#### [About this task]
From the first entry to the last, repeat them all exactly.
+ + +
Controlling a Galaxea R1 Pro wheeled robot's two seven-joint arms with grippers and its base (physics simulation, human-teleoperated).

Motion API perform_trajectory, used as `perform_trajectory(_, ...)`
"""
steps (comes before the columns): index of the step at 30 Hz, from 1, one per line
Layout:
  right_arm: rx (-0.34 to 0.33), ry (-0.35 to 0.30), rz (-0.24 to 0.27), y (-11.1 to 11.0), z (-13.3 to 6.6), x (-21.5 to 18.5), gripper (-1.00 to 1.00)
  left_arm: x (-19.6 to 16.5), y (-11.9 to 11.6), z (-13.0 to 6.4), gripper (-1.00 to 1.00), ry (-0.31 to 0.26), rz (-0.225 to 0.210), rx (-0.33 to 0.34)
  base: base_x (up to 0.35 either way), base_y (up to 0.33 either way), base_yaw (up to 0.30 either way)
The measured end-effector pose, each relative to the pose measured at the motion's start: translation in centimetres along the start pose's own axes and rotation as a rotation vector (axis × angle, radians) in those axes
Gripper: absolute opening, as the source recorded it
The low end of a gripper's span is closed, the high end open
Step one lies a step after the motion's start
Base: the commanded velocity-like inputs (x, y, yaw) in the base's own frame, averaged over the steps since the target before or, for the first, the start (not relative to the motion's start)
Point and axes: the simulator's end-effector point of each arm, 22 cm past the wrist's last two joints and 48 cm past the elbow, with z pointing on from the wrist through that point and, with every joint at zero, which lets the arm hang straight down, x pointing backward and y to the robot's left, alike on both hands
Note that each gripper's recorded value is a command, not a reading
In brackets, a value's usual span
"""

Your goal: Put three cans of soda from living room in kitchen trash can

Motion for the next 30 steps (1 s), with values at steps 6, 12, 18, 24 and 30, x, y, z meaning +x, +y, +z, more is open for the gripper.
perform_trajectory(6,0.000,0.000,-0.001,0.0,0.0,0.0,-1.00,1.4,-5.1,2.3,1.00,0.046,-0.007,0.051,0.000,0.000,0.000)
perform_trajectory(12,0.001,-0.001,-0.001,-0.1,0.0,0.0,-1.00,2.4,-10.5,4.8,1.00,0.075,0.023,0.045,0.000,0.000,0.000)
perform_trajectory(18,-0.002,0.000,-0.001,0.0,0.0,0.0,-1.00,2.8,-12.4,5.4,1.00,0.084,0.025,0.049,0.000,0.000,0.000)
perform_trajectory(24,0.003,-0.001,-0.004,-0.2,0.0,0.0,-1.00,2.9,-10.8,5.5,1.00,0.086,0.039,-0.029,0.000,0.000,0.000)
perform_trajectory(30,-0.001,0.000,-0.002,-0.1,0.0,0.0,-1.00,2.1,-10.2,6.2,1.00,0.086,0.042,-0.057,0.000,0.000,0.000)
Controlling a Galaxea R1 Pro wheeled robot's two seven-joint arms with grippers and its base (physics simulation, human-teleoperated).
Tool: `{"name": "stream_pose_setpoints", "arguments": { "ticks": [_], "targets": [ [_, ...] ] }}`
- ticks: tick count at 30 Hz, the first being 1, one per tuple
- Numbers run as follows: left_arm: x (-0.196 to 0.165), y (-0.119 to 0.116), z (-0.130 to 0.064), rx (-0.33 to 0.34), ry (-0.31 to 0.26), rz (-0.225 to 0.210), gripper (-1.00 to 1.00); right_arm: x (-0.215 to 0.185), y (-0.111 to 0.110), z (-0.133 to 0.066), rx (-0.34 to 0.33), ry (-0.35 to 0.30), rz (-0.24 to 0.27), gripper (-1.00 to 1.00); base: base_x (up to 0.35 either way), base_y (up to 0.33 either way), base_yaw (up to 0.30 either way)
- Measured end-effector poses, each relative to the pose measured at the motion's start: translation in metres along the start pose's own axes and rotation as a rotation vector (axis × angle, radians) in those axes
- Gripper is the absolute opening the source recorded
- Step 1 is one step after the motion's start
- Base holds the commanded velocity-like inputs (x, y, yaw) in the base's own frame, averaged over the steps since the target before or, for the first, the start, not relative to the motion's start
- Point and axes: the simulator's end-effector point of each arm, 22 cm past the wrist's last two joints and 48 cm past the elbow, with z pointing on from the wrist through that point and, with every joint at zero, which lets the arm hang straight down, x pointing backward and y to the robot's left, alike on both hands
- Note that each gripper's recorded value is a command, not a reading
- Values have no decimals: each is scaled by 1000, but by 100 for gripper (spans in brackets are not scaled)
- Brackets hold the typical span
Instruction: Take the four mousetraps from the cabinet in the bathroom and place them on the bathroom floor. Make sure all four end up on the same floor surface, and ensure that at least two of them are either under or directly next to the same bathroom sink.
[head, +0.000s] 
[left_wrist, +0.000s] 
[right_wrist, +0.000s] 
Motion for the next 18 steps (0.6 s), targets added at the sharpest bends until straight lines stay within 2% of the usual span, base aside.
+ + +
#### [Response to the task]
Controlling a Galaxea R1 Pro wheeled robot's two seven-joint arms with grippers and its base (physics simulation, human-teleoperated).

Motion API perform_trajectory, used as `perform_trajectory(_, ...)`
"""
steps (comes before the columns): index of the step at 30 Hz, from 1, one per line
Layout:
  right_arm: rx (-0.34 to 0.33), ry (-0.35 to 0.30), rz (-0.24 to 0.27), y (-11.1 to 11.0), z (-13.3 to 6.6), x (-21.5 to 18.5), gripper (-1.00 to 1.00)
  left_arm: x (-19.6 to 16.5), y (-11.9 to 11.6), z (-13.0 to 6.4), gripper (-1.00 to 1.00), ry (-0.31 to 0.26), rz (-0.225 to 0.210), rx (-0.33 to 0.34)
  base: base_x (up to 0.35 either way), base_y (up to 0.33 either way), base_yaw (up to 0.30 either way)
The measured end-effector pose, each relative to the pose measured at the motion's start: translation in centimetres along the start pose's own axes and rotation as a rotation vector (axis × angle, radians) in those axes
Gripper: absolute opening, as the source recorded it
The low end of a gripper's span is closed, the high end open
Step one lies a step after the motion's start
Base: the commanded velocity-like inputs (x, y, yaw) in the base's own frame, averaged over the steps since the target before or, for the first, the start (not relative to the motion's start)
Point and axes: the simulator's end-effector point of each arm, 22 cm past the wrist's last two joints and 48 cm past the elbow, with z pointing on from the wrist through that point and, with every joint at zero, which lets the arm hang straight down, x pointing backward and y to the robot's left, alike on both hands
Note that each gripper's recorded value is a command, not a reading
In brackets, a value's usual span
"""

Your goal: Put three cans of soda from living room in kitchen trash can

Motion for the next 30 steps (1 s), with values at steps 6, 12, 18, 24 and 30, x, y, z meaning +x, +y, +z, more is open for the gripper.
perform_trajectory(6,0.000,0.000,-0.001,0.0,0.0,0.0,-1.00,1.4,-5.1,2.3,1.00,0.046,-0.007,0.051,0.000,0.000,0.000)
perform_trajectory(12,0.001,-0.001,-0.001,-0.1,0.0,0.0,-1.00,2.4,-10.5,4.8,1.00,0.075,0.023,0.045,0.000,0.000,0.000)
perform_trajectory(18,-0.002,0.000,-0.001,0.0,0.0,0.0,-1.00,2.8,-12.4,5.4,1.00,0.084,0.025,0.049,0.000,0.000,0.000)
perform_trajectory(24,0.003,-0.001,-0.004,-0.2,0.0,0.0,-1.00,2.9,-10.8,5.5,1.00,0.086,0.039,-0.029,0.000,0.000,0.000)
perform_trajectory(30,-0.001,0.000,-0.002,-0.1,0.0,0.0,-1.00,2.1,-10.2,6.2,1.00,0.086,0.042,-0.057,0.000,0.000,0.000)
Controlling a Galaxea R1 Pro wheeled robot's two seven-joint arms with grippers and its base (physics simulation, human-teleoperated).
Tool: `{"name": "stream_pose_setpoints", "arguments": { "ticks": [_], "targets": [ [_, ...] ] }}`
- ticks: tick count at 30 Hz, the first being 1, one per tuple
- Numbers run as follows: left_arm: x (-0.196 to 0.165), y (-0.119 to 0.116), z (-0.130 to 0.064), rx (-0.33 to 0.34), ry (-0.31 to 0.26), rz (-0.225 to 0.210), gripper (-1.00 to 1.00); right_arm: x (-0.215 to 0.185), y (-0.111 to 0.110), z (-0.133 to 0.066), rx (-0.34 to 0.33), ry (-0.35 to 0.30), rz (-0.24 to 0.27), gripper (-1.00 to 1.00); base: base_x (up to 0.35 either way), base_y (up to 0.33 either way), base_yaw (up to 0.30 either way)
- Measured end-effector poses, each relative to the pose measured at the motion's start: translation in metres along the start pose's own axes and rotation as a rotation vector (axis × angle, radians) in those axes
- Gripper is the absolute opening the source recorded
- Step 1 is one step after the motion's start
- Base holds the commanded velocity-like inputs (x, y, yaw) in the base's own frame, averaged over the steps since the target before or, for the first, the start, not relative to the motion's start
- Point and axes: the simulator's end-effector point of each arm, 22 cm past the wrist's last two joints and 48 cm past the elbow, with z pointing on from the wrist through that point and, with every joint at zero, which lets the arm hang straight down, x pointing backward and y to the robot's left, alike on both hands
- Note that each gripper's recorded value is a command, not a reading
- Values have no decimals: each is scaled by 1000, but by 100 for gripper (spans in brackets are not scaled)
- Brackets hold the typical span
Instruction: Take the four mousetraps from the cabinet in the bathroom and place them on the bathroom floor. Make sure all four end up on the same floor surface, and ensure that at least two of them are either under or directly next to the same bathroom sink.
[head, +0.000s] 
[left_wrist, +0.000s] 
[right_wrist, +0.000s] 
Motion for the next 18 steps (0.6 s), targets added at the sharpest bends until straight lines stay within 2% of the usual span, base aside.

The output shown is complete.